Valiuz joue ici le rôle du hub centra­li­sa­teur pour les données.

Leur page « données person­nelles » indique qu’ils croisent ainsi les données person­nelles des diffé­rents acteurs dont sexe, âge et loca­li­sa­tion, les histo­riques d’achat, des éven­tuels pistages publi­ci­taires obte­nus via le web ou le mobile si vous accep­tez les cookies, mais aussi des données tierces acces­sibles en ligne et des bases de données de tiers.

Ce n’est pas rien, et éton­nam­ment, la grande majo­rité se fait sans consen­te­ment préa­lable.

---

Absence de consen­te­ment préa­lable

Si Décath­lon me répond que l’ac­ti­va­tion par défaut de Valiuz dans mon profil utili­sa­teur est une anoma­lie d’af­fi­chage, Norauto informe eux que l’uti­li­sa­tion de Valiuz relève de leur inté­rêt légi­time, et n’est donc soumis à aucun consen­te­ment préa­lable. De fait, ils ont en effet trans­mis à Valiuz tout mon histo­rique d’achat.

De manière très éton­nante, autant Valiuz que Norauto invoquent l’in­té­rêt légi­time des tiers comme raison du partage des données vers les autres membres de l’al­liance.

Pour infor­ma­tion, ce partage basé sur l’in­té­rêt légi­time des membres de l’Al­liance, ne concerne que les membres qui vous connaissent déjà et pour lesquels vous ne vous êtes pas oppo­sés.

Décla­ra­tion Norauto

S’agis­sant de la base légale des trai­te­ments de données mis en oeuvre par Valiuz pour le compte des entre­prises parte­naires, celle-ci repose:
– sur l’in­té­rêt légi­time de chaque entre­prise de comprendre les attentes de ses clients, de mettre à jour leurs données, et d’amé­lio­rer la perti­nence des commu­ni­ca­tions qu’elle peut leur adres­ser.

Décla­ra­tion de Valiuz

---

Le paravent de la pseu­do­ny­mi­sa­tion

La première ligne de défense est d’es­sayer de dire que les données sont parta­gées sous forme de pseu­do­nyme [et que donc ça n’est pas bien grave].

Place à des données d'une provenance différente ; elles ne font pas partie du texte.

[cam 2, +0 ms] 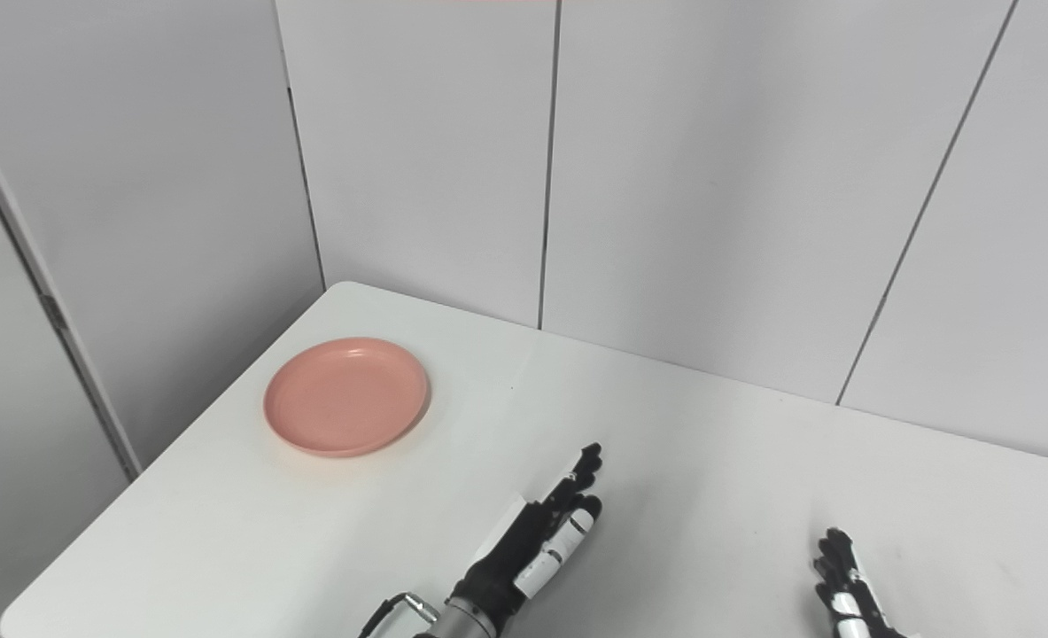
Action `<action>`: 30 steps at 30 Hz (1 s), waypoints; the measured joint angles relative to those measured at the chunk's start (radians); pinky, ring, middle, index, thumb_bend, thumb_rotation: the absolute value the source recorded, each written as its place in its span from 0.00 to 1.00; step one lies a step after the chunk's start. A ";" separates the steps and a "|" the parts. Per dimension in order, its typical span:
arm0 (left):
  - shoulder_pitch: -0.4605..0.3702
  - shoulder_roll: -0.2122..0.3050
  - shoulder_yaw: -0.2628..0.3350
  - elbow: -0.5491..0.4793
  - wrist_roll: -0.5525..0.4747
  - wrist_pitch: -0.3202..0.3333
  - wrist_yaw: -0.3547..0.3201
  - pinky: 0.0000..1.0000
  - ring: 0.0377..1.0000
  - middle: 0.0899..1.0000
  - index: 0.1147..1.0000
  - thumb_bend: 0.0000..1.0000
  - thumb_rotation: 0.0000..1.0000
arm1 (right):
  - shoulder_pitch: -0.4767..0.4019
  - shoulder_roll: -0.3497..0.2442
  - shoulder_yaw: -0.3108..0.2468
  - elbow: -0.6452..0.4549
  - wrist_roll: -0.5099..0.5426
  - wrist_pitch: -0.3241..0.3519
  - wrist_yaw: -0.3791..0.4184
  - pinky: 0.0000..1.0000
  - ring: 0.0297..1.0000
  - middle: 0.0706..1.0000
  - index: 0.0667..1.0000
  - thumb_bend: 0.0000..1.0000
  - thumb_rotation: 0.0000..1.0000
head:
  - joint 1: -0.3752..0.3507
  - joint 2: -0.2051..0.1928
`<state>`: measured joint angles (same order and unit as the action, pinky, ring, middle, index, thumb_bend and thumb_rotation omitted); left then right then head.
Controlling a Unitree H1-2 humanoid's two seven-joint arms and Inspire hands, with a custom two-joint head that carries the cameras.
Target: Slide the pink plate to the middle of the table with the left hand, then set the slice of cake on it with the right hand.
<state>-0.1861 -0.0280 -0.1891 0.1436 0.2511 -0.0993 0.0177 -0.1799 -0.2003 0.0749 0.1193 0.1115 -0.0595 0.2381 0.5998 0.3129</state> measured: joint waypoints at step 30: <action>-0.014 -0.026 0.078 -0.045 -0.120 0.028 -0.004 0.94 0.96 0.97 0.96 0.39 1.00 | -0.040 0.009 -0.002 0.044 -0.001 -0.032 0.022 1.00 1.00 1.00 1.00 0.24 1.00 | 0.014 0.025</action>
<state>-0.2000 -0.0538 -0.1112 0.0987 0.1309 -0.0716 0.0140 -0.2201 -0.1917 0.0733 0.1632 0.1100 -0.0914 0.2604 0.6136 0.3375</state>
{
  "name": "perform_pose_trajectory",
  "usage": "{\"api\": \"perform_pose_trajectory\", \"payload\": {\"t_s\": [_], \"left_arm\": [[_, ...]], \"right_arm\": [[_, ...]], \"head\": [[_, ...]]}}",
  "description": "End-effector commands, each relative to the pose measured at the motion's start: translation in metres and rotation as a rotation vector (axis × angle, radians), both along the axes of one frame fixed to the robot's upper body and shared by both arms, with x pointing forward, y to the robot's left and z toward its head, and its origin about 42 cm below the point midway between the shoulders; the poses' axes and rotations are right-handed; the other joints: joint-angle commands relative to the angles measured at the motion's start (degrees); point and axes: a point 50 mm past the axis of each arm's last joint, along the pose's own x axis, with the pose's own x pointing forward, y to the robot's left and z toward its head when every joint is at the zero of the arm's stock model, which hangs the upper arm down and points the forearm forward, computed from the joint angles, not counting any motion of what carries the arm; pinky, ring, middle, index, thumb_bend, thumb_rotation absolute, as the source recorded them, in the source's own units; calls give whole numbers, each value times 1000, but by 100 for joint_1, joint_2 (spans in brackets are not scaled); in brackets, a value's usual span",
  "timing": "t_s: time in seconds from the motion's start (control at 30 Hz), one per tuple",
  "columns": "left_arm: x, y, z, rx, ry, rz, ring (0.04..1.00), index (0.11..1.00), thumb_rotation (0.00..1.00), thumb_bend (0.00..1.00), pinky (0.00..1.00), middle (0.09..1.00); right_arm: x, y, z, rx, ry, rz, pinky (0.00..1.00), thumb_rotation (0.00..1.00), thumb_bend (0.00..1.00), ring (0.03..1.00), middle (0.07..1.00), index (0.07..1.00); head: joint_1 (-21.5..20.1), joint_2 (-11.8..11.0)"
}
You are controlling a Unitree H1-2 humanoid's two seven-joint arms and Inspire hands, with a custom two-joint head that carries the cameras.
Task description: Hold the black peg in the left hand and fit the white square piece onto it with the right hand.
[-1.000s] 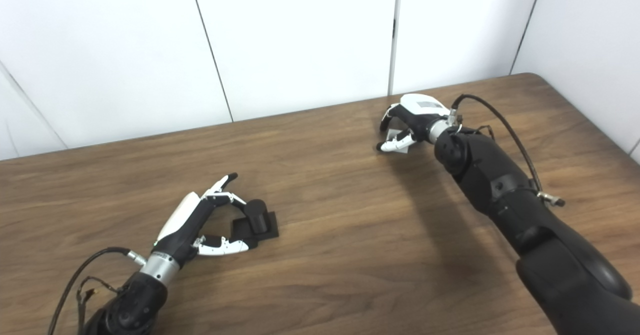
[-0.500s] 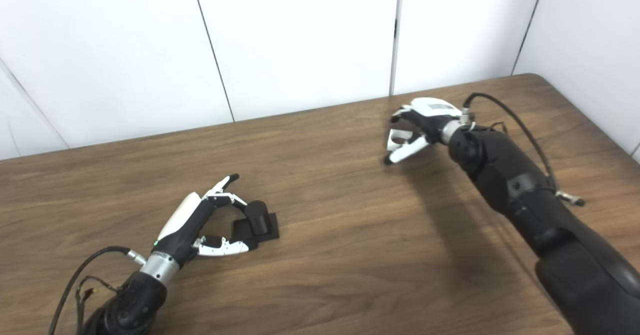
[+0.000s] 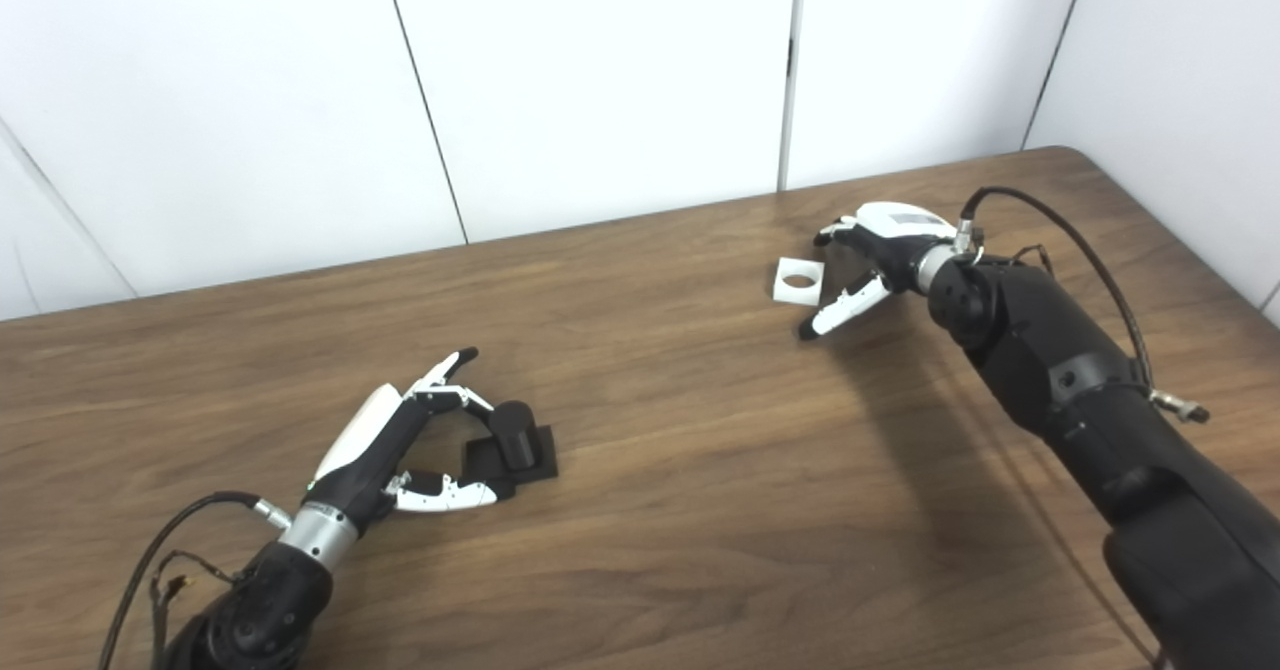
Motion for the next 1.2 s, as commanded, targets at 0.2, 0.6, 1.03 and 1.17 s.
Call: {"api": "perform_pose_trajectory", "payload": {"t_s": [0.2, 0.6, 1.03, 1.17], "left_arm": [[-9, 15, -27, 135, 117, -5, 1000, 493, 69, 523, 1000, 1000], [-7, 12, -25, 130, 120, -1, 1000, 493, 68, 524, 1000, 1000], [-10, 10, -25, 116, 134, 9, 1000, 493, 67, 524, 1000, 1000], [-10, 9, -26, 120, 138, 9, 1000, 493, 67, 524, 1000, 1000]], "right_arm": [[3, -9, 22, -5, -142, -8, 908, 490, 908, 942, 942, 824], [10, 12, 11, 7, -144, -2, 882, 534, 885, 933, 932, 817], [19, 31, 9, 16, -142, 7, 872, 509, 876, 919, 932, 815], [20, 32, 9, 15, -141, 12, 866, 506, 875, 917, 930, 813]], "head": [[1, -8], [49, -11], [92, 26], [94, 33]]}}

Votre adresse email, adresse postale ou encore votre numéro de télé­phone sont trans­for­més pour ne pas être compré­hen­sibles (prenom.nom@­mail.com deviennent 1a2b3c4d5e6f7…) et servent unique­ment à regrou­per les infor­ma­tions corres­pon­dant à un même client, de façon auto­ma­tique.

Ces infor­ma­tions ne sont jamais trans­mises à nos parte­naires, qui vous contac­te­ront donc unique­ment si vous leur avez fourni vos coor­don­nées et donné votre accord pour être contacté(e).

Valiuz, page « mes droits »

NORAUTO partage à VALIUZ des données pseu­do­ny­mi­sées
[…]
Les données trai­tées par VALIUZ sont chif­frées de sorte que VALIUZ n’est pas en mesure de vous iden­ti­fier direc­te­ment avec ces données (données “pseu­do­ny­mi­sées”).

Norauto, charte sur les cookies et les données Person­nelles

Malheu­reu­se­ment ça ne protège de rien du tout.

Déjà parce que les données sont assez complètes (loca­li­sa­tion, âge, enfants, histo­rique d’achat complet, et ça croisé entre plus de 20 enseignes en ligne et en physique) mais aussi parce que l’iden­ti­fiant est un iden­ti­fiant unique partagé juste­ment fait pour lier les données des diffé­rentes enseignes entre elles.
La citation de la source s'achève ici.